_EXERCISE_
Repeat only the lines below from the one containing "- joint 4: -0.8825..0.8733" through the one containing "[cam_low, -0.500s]", inclusive, exactly as written.
------------------------------------
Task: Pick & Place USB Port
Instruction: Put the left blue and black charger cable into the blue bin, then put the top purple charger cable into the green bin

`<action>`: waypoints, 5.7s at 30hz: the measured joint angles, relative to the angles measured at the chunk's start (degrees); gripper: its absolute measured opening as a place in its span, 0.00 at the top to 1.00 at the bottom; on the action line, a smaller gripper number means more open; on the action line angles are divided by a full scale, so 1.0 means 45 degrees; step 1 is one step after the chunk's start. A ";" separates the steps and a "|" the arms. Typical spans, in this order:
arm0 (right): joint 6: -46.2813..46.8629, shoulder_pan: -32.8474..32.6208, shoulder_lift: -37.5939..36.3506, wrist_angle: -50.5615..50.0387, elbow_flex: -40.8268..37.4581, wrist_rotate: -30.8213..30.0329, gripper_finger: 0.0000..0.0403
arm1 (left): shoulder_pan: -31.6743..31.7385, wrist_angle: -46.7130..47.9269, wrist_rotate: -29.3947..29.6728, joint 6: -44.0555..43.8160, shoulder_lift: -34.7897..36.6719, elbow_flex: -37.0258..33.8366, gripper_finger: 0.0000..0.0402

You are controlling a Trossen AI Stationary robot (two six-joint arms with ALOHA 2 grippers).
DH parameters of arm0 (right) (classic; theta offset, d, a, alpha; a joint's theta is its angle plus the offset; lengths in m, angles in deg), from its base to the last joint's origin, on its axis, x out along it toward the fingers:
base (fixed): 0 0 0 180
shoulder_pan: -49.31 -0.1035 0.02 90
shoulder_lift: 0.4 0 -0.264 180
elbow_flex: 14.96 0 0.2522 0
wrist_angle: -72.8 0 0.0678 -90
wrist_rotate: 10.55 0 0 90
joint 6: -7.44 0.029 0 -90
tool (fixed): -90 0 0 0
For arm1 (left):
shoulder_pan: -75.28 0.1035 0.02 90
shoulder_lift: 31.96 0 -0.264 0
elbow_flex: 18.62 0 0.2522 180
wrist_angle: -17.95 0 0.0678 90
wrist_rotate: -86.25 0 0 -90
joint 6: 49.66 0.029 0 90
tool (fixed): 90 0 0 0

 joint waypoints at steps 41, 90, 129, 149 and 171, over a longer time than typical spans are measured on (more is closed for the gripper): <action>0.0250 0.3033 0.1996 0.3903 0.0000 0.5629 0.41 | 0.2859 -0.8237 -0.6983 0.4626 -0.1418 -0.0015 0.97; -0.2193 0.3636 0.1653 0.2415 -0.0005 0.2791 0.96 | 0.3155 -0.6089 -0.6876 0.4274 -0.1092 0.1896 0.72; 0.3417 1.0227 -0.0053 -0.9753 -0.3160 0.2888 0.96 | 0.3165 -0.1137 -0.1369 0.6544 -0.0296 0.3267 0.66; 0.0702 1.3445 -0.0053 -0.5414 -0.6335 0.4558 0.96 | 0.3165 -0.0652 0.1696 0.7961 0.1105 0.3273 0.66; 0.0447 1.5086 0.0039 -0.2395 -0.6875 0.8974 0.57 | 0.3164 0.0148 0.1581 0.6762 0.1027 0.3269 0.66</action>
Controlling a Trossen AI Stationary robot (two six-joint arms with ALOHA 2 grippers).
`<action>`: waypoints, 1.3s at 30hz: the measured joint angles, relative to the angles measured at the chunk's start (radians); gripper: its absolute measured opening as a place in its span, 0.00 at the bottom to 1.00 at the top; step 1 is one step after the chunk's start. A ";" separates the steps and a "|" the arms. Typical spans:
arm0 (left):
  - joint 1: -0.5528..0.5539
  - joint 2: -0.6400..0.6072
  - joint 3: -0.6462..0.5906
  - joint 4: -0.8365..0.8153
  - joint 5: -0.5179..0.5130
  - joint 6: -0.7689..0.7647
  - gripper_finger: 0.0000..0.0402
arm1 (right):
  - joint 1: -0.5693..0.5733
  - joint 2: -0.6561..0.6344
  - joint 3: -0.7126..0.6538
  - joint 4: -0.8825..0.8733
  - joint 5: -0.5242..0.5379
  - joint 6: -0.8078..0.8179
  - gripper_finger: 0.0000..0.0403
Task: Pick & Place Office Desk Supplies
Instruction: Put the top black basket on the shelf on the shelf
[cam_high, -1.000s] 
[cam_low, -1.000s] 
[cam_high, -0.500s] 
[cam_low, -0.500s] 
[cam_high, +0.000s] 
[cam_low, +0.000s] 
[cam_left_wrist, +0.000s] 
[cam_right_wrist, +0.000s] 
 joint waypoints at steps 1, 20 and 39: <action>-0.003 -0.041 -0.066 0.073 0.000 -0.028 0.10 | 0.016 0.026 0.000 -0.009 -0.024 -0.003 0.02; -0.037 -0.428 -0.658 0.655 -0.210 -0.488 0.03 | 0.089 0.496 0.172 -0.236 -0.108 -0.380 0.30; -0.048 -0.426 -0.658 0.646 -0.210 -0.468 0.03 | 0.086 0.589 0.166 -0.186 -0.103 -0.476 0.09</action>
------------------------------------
_RESPONSE AREA_
  - joint 4: -0.8825..0.8733
  - joint 5: -0.5242..0.5379
  - joint 6: -0.8078..0.8179
  - gripper_finger: 0.0000..0.0403
Task: Pick & Place Office Desk Supplies
Instruction: Put the top black basket on the shelf on the shelf
[cam_high, -1.000s] 
[cam_low, -1.000s] 
[cam_high, -0.500s] 
[cam_low, -0.500s] 

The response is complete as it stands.